Required action:
Give the data below again exactly, and drop each picture from it.
(Beginning of Supplied material)
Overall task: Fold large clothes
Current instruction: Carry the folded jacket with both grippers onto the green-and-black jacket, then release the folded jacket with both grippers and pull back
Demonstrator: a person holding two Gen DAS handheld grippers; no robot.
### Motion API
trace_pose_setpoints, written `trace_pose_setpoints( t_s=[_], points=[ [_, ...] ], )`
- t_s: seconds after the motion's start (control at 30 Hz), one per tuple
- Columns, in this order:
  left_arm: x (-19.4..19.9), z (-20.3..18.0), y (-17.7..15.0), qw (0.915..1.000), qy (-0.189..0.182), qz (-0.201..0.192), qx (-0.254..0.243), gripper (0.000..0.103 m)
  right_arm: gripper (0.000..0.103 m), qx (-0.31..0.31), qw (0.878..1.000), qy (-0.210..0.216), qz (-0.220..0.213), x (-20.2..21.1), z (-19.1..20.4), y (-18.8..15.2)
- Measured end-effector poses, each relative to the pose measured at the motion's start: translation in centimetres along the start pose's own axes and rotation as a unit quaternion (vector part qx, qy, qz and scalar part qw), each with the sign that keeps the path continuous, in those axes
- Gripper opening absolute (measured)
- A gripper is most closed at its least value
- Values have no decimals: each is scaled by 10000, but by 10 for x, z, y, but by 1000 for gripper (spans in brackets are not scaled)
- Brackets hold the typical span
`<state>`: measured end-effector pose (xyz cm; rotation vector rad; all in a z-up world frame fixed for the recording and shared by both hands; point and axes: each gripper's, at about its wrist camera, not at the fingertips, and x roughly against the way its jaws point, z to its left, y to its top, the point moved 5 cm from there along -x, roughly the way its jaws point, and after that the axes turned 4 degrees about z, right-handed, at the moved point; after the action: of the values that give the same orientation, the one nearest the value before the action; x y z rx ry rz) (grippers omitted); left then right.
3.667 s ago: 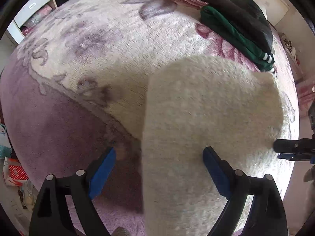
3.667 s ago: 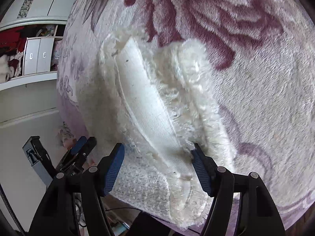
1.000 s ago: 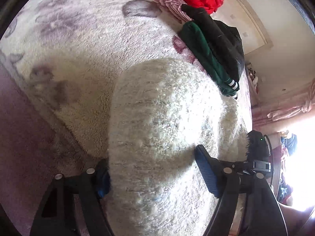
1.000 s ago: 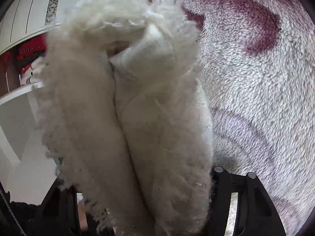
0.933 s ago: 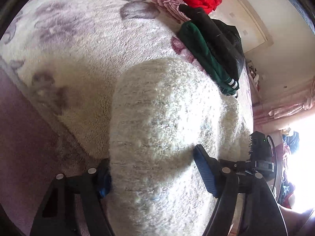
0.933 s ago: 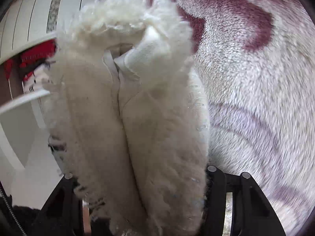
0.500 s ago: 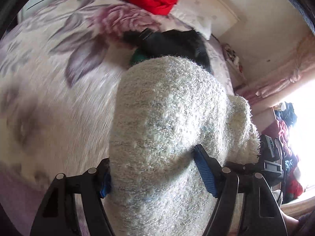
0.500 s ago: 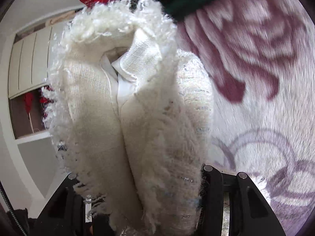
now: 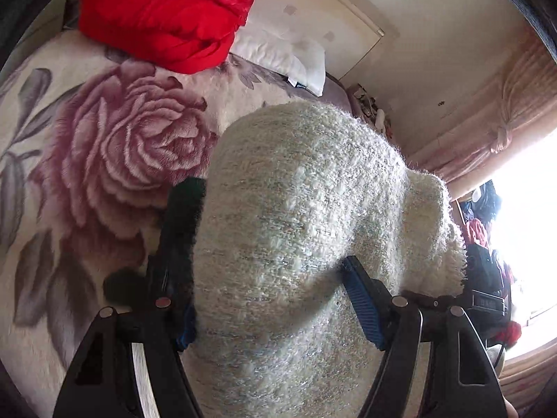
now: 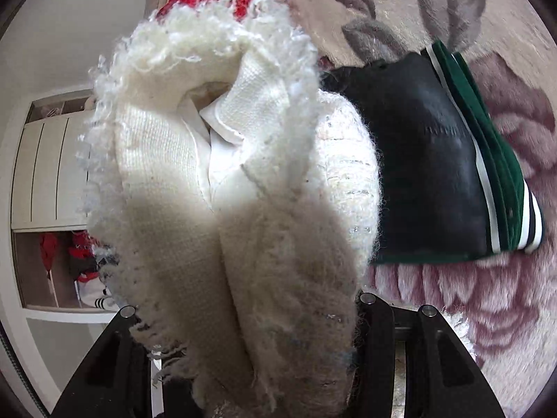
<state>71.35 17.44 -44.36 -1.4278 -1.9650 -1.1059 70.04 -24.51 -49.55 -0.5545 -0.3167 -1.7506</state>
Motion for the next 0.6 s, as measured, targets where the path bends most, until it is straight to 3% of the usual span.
trace_pose_setpoints(
  t_s=[0.1, 0.2, 0.27, 0.4, 0.5, 0.6],
  points=[
    [-51, 26, 21, 9993, 145, 335, 52, 70, 51, -136, 9995, -272, 76, -17, -18, 71],
    [-98, 53, 21, 9976, 290, 625, 101, 71, 51, -350, 9978, -515, 221, -43, -53, 111],
    [-110, 63, 24, 9974, 151, 627, 321, 74, 53, -406, 9978, -489, 196, -56, -67, 126],
    [-102, 56, 26, 9968, 263, 682, 331, 74, 63, -287, 9973, -652, 171, -65, -68, 133],
    [-90, 45, 26, 9957, 548, 728, 158, 75, 71, -57, 9925, -1210, 136, -63, -53, 126],
    [-69, 34, 25, 9920, 1176, 396, -241, 79, 83, 297, 9794, -1992, -131, -58, -35, 109]
  ],
)
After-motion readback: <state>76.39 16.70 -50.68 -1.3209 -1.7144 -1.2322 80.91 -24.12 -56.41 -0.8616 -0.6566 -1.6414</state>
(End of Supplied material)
Solution for this exercise:
Overall task: Fold large clothes
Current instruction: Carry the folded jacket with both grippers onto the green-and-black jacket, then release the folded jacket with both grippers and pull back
Demonstrator: a person holding two Gen DAS handheld grippers; no robot.
### Motion API
trace_pose_setpoints, written `trace_pose_setpoints( t_s=[_], points=[ [_, ...] ], )`
- t_s: seconds after the motion's start (control at 30 Hz), one per tuple
- Columns, in this order:
  left_arm: x (-19.4..19.9), z (-20.3..18.0), y (-17.7..15.0), qw (0.915..1.000), qy (-0.189..0.182), qz (-0.201..0.192), qx (-0.254..0.243), gripper (0.000..0.103 m)
  right_arm: gripper (0.000..0.103 m), qx (-0.31..0.31), qw (0.878..1.000), qy (-0.210..0.216), qz (-0.220..0.213), x (-20.2..21.1), z (-19.1..20.4), y (-18.8..15.2)
- Measured end-effector poses, each relative to the pose measured at the motion's start: translation in centimetres along the start pose's own axes and rotation as a unit quaternion (vector part qx, qy, qz and scalar part qw), each with the sign that keeps the path continuous, in those axes
- Gripper opening absolute (measured)
- A gripper is most closed at its least value
- Values have no decimals: each is scaled by 10000, but by 10 for x, z, y, but by 1000 for gripper (spans in brackets are not scaled)
- Brackets hold the typical span
`<state>`: measured end-effector pose (xyz cm; rotation vector rad; all in a z-up world frame fixed for the recording and shared by both hands; point and axes: each gripper's, at about its wrist camera, not at the fingertips, and x roughly against the way its jaws point, z to its left, y to its top, the point moved 5 cm from there along -x, roughly the way its jaws point, and after that the axes turned 4 degrees about z, right-handed, at the moved point; after the action: of the values that give the same orientation, the one nearest the value before the action; x y z rx ry rz) (grippers omitted); left then right.
3.667 s ago: 
3.667 s ago: 
1.000 s ago: 
1.000 s ago: 
0.933 s ago: 
0.933 s ago: 
0.500 s ago: 
0.500 s ago: 
now: 
now: 
<state>71.35 17.44 -44.36 -1.4278 -1.9650 -1.1059 70.04 -24.51 -49.55 -0.5545 -0.3167 -1.7506</state>
Motion for the next 0.6 s, as measured, targets where the path bends most, until it is straight to 3% of the usual span.
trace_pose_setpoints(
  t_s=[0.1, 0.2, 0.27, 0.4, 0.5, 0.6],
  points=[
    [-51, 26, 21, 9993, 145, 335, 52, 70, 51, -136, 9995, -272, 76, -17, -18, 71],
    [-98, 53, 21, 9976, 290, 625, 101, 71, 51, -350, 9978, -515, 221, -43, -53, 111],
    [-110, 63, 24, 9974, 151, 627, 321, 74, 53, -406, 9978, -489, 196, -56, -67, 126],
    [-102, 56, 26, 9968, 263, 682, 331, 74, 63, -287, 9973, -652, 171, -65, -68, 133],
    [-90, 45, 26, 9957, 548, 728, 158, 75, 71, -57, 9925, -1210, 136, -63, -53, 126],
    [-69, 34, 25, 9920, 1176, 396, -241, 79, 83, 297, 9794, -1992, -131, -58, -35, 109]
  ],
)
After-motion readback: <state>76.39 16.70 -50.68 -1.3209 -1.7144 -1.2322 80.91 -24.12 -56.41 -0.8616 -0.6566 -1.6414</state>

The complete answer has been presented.